What the task requires: All of the data needs to be printed again, exactly as written.

-.-.-

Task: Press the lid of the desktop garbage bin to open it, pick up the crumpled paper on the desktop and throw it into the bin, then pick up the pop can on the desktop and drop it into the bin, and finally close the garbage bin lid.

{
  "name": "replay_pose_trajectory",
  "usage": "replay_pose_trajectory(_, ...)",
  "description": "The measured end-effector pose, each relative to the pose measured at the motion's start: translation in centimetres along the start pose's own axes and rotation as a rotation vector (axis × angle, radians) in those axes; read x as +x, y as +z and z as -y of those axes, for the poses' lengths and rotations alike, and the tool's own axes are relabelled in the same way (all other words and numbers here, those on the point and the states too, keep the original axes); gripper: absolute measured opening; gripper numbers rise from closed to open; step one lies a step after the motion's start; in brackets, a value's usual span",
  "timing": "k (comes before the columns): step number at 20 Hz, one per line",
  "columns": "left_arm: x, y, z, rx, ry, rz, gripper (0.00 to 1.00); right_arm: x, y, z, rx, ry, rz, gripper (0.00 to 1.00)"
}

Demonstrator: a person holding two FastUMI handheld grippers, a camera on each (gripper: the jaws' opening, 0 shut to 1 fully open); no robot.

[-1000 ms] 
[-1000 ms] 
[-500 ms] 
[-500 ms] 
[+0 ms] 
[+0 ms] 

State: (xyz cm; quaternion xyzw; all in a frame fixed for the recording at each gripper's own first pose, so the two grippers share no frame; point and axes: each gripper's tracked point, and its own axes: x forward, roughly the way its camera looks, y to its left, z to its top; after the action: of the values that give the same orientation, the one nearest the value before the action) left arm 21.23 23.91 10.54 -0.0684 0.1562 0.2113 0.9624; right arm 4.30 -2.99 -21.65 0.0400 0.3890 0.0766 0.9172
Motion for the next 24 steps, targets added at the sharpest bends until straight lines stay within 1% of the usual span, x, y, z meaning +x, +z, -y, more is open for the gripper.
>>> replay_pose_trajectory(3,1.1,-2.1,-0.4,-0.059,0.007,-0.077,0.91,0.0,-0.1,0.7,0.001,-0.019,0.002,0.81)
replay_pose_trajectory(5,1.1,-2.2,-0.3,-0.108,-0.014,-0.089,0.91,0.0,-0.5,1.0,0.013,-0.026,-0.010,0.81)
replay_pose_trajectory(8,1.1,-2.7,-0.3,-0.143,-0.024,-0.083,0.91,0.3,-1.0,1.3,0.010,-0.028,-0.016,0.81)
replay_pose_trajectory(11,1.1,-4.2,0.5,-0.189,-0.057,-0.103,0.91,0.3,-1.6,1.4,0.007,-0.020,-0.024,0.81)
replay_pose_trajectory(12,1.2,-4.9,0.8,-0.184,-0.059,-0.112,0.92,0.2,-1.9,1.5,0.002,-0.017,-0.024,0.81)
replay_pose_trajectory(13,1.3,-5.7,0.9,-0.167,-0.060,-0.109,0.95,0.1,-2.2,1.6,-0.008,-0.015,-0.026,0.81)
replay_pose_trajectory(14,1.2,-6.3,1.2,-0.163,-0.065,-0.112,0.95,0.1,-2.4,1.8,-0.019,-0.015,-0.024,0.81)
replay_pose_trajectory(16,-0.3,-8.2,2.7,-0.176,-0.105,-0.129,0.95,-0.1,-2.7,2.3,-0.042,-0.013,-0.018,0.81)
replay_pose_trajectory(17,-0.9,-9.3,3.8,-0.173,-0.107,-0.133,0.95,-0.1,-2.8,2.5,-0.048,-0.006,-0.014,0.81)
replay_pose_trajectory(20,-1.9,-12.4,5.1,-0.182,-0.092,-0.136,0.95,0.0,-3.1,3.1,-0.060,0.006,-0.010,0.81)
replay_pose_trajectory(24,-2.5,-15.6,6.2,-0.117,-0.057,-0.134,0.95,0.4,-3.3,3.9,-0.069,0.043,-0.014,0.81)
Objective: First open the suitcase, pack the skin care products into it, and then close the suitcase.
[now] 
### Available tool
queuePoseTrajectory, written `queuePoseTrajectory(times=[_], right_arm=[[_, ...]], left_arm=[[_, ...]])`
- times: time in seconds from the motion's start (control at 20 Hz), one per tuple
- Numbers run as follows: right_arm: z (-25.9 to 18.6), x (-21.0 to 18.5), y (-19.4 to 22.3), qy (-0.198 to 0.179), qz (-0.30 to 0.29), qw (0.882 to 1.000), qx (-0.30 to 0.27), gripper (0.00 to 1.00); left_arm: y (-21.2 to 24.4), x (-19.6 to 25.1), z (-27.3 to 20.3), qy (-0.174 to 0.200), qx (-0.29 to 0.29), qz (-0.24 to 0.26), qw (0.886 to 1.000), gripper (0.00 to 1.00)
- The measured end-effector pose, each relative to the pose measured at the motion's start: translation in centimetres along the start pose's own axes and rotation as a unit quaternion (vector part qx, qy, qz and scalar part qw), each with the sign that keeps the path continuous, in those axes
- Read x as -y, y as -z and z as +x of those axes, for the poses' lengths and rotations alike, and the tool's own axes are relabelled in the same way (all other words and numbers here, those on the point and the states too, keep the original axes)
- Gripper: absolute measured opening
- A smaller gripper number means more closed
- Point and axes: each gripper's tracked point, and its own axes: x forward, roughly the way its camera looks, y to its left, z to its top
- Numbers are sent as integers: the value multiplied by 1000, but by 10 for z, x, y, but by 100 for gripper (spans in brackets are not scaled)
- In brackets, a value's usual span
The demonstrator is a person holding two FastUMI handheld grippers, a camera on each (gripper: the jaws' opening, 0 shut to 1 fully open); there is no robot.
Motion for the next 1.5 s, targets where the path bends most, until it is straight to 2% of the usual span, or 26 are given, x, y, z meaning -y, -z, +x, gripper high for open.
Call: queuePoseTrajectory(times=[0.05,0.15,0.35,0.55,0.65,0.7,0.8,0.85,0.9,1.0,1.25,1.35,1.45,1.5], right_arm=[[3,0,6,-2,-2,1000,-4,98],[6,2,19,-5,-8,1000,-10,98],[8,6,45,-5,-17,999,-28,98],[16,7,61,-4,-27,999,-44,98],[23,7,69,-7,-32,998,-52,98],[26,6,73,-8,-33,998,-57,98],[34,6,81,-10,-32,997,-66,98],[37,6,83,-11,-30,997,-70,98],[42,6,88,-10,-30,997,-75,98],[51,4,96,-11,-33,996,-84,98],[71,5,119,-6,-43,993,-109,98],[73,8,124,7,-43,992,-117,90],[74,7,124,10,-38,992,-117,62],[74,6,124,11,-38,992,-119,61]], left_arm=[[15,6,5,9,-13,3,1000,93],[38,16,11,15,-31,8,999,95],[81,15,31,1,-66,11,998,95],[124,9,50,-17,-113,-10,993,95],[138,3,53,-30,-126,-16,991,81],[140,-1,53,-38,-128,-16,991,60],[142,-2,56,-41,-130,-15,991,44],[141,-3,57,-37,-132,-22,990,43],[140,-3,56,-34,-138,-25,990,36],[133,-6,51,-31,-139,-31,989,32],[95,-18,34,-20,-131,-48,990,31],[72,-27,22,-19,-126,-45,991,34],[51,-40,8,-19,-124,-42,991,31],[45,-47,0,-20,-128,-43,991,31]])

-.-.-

Solution:
Task: Press the lid of the desktop garbage bin to open it, pick up the crumpled paper on the desktop and throw it into the bin, then pick up the pop can on the desktop and drop it into the bin, and finally close the garbage bin lid.

{
  "name": "replay_pose_trajectory",
  "usage": "replay_pose_trajectory(_, ...)",
  "description": "The measured end-effector pose, each relative to the pose measured at the motion's start: translation in centimetres along the start pose's own axes and rotation as a rotation vector (axis × angle, radians) in those axes; read x as +x, y as +z and z as -y of those axes, for the poses' lengths and rotations alike, and the tool's own axes are relabelled in the same way (all other words and numbers here, those on the point and the states too, keep the original axes); gripper: absolute measured opening; gripper numbers rise from closed to open; step one lies a step after the motion's start; in brackets, a value's usual span",
  "timing": "k (comes before the columns): step number at 20 Hz, one per line",
  "columns": "left_arm: x, y, z, rx, ry, rz, gripper (0.00 to 1.00); right_arm: x, y, z, rx, ry, rz, gripper (0.00 to 1.00)"
}

Demonstrator: a person holding two FastUMI handheld grippers, a camera on each (gripper: the jaws' opening, 0 shut to 1 fully open); no robot.

[-1000 ms] 
[-1000 ms] 
[-500 ms] 
[-500 ms] 
[+0 ms] 
[+0 ms] 

State: (xyz cm; quaternion xyzw; all in a frame fixed for the recording at each gripper's own first pose, so the two grippers share no frame; point and axes: each gripper's tracked point, and its own axes: x forward, roughly the way its camera looks, y to its left, z to its top; after the action: of the values that give the same orientation, the one nearest the value before the action) left arm 21.23 23.91 10.54 -0.0684 0.1562 0.2113 0.9624; right arm 4.30 -2.99 -21.65 0.0400 0.3890 0.0766 0.9172
Motion for the next 24 steps, targets added at the sharpest bends until straight lines stay within 1% of the usual span, x, y, z meaning +x, +z, -y, more is open for the gripper.
>>> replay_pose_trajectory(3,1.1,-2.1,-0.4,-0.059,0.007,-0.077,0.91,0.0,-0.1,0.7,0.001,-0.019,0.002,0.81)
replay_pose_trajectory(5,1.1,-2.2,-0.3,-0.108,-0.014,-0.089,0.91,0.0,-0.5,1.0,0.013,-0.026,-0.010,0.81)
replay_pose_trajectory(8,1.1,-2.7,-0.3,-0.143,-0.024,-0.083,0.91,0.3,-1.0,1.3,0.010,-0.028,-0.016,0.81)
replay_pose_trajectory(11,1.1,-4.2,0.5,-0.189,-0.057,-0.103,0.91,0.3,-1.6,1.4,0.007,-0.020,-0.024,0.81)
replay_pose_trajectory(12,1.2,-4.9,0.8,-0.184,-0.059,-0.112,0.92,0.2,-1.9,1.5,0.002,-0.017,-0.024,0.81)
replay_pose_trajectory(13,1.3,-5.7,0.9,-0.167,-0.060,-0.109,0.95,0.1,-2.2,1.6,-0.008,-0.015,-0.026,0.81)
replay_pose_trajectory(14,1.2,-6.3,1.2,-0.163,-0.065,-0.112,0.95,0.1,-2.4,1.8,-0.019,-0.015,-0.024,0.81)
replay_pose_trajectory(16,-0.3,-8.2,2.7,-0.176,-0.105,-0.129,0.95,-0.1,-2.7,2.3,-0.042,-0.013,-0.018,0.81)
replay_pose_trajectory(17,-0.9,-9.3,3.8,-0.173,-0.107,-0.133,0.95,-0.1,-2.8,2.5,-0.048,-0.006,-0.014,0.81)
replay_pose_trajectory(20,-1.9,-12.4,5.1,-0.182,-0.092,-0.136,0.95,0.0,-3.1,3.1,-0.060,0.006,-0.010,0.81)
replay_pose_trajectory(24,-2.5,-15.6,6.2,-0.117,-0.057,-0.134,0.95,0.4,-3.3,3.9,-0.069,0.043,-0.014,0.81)
Objective: First open the suitcase, pack the skin care products into it, and then close the suitcase.
[now] 
### Available tool
queuePoseTrajectory, written `queuePoseTrajectory(times=[_], right_arm=[[_, ...]], left_arm=[[_, ...]])`
- times: time in seconds from the motion's start (control at 20 Hz), one per tuple
- Numbers run as follows: right_arm: z (-25.9 to 18.6), x (-21.0 to 18.5), y (-19.4 to 22.3), qy (-0.198 to 0.179), qz (-0.30 to 0.29), qw (0.882 to 1.000), qx (-0.30 to 0.27), gripper (0.00 to 1.00); left_arm: y (-21.2 to 24.4), x (-19.6 to 25.1), z (-27.3 to 20.3), qy (-0.174 to 0.200), qx (-0.29 to 0.29), qz (-0.24 to 0.26), qw (0.886 to 1.000), gripper (0.00 to 1.00)
- The measured end-effector pose, each relative to the pose measured at the motion's start: translation in centimetres along the start pose's own axes and rotation as a unit quaternion (vector part qx, qy, qz and scalar part qw), each with the sign that keeps the path continuous, in those axes
- Read x as -y, y as -z and z as +x of those axes, for the poses' lengths and rotations alike, and the tool's own axes are relabelled in the same way (all other words and numbers here, those on the point and the states too, keep the original axes)
- Gripper: absolute measured opening
- A smaller gripper number means more closed
- Point and axes: each gripper's tracked point, and its own axes: x forward, roughly the way its camera looks, y to its left, z to its top
- Numbers are sent as integers: the value multiplied by 1000, but by 10 for z, x, y, but by 100 for gripper (spans in brackets are not scaled)
- In brackets, a value's usual span
The demonstrator is a person holding two FastUMI handheld grippers, a camera on each (gripper: the jaws' opening, 0 shut to 1 fully open); there is no robot.
Motion for the next 1.5 s, targets where the path bends most, until it is straight to 2% of the usual span, or 26 are given, x, y, z meaning -y, -z, +x, gripper high for open.
Call: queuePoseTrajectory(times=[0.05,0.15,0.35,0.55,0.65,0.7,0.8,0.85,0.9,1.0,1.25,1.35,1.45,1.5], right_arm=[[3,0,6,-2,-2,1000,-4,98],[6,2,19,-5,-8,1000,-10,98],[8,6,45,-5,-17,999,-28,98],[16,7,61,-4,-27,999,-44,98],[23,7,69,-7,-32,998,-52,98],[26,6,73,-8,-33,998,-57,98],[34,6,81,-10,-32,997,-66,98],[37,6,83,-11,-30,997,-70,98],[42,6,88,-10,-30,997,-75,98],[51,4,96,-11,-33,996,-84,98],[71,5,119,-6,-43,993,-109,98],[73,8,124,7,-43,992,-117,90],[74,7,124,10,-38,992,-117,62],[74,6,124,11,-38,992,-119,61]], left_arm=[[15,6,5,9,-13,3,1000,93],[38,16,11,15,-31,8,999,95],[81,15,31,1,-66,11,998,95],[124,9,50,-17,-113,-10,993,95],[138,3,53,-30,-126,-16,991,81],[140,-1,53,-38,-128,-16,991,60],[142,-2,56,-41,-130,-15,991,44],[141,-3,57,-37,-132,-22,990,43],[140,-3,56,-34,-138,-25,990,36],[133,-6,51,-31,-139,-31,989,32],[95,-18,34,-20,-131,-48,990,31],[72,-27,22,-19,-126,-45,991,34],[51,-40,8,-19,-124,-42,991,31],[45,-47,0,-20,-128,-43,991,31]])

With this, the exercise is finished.